» **EXERCISE OBJECTIVE**
Return, word for word, the lines of the listing below from the one with "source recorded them" through the one with "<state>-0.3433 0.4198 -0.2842", and no other lines.

» **DATA EXCERPT**
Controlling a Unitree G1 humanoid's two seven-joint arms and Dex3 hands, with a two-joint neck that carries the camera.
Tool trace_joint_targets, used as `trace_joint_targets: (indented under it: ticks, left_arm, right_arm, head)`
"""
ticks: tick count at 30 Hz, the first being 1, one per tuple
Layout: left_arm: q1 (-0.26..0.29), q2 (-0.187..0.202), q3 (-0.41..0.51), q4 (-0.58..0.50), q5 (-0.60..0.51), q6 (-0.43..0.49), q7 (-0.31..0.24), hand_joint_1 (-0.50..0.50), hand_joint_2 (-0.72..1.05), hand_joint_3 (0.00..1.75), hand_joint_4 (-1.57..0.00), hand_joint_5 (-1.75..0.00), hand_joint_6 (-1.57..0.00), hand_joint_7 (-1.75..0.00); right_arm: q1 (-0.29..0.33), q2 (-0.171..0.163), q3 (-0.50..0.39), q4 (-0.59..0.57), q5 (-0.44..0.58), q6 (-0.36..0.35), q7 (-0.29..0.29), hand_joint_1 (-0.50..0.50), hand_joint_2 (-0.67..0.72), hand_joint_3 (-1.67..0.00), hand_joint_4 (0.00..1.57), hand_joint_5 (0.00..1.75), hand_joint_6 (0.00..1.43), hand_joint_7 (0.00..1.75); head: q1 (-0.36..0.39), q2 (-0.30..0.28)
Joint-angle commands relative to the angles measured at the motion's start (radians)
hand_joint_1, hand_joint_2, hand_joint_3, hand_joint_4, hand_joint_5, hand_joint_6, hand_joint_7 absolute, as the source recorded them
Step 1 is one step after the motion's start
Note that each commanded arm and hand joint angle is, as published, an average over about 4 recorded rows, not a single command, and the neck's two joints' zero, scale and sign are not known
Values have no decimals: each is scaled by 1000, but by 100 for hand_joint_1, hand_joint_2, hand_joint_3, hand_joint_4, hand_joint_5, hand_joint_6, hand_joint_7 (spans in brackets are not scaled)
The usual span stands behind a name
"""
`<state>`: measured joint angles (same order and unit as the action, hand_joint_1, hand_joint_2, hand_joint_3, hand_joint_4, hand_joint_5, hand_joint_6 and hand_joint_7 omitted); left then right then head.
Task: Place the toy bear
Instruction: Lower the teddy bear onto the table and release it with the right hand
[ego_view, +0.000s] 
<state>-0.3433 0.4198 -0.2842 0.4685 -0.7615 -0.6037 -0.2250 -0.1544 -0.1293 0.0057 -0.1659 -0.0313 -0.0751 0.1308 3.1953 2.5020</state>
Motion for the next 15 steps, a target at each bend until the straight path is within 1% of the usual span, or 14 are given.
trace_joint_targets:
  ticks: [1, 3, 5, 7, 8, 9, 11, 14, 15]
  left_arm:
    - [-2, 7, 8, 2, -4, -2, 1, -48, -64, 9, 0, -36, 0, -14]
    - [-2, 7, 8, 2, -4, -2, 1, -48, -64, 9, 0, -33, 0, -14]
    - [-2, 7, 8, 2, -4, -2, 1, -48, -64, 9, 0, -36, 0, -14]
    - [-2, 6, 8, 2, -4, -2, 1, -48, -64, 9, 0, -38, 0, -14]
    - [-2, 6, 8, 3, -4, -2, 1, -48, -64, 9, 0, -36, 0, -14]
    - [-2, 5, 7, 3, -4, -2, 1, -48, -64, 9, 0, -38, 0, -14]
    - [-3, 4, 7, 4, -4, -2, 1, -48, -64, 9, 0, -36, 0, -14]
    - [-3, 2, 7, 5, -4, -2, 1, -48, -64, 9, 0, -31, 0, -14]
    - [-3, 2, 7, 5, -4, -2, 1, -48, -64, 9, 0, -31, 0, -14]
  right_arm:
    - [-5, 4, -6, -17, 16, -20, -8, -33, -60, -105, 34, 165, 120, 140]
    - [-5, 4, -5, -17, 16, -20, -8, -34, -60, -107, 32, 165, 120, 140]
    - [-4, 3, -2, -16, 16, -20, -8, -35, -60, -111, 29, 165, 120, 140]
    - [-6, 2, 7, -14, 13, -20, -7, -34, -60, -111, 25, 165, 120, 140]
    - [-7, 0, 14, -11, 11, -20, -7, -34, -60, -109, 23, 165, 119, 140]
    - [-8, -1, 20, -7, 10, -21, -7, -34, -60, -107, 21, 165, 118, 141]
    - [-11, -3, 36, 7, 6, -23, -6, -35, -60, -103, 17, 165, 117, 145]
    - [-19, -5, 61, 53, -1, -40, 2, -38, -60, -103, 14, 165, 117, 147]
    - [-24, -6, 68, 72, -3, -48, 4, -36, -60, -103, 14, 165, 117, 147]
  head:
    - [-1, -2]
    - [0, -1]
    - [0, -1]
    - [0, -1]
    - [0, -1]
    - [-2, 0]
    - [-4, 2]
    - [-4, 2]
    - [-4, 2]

» **PROBLEM SOLUTION**
hand_joint_1, hand_joint_2, hand_joint_3, hand_joint_4, hand_joint_5, hand_joint_6, hand_joint_7 absolute, as the source recorded them
Step 1 is one step after the motion's start
Note that each commanded arm and hand joint angle is, as published, an average over about 4 recorded rows, not a single command, and the neck's two joints' zero, scale and sign are not known
Values have no decimals: each is scaled by 1000, but by 100 for hand_joint_1, hand_joint_2, hand_joint_3, hand_joint_4, hand_joint_5, hand_joint_6, hand_joint_7 (spans in brackets are not scaled)
The usual span stands behind a name
"""
`<state>`: measured joint angles (same order and unit as the action, hand_joint_1, hand_joint_2, hand_joint_3, hand_joint_4, hand_joint_5, hand_joint_6 and hand_joint_7 omitted); left then right then head.
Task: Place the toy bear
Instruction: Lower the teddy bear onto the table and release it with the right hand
[ego_view, +0.000s] 
<state>-0.3433 0.4198 -0.2842 0.4685 -0.7615 -0.6037 -0.2250 -0.1544 -0.1293 0.0057 -0.1659 -0.0313 -0.0751 0.1308 3.1953 2.5020</state>

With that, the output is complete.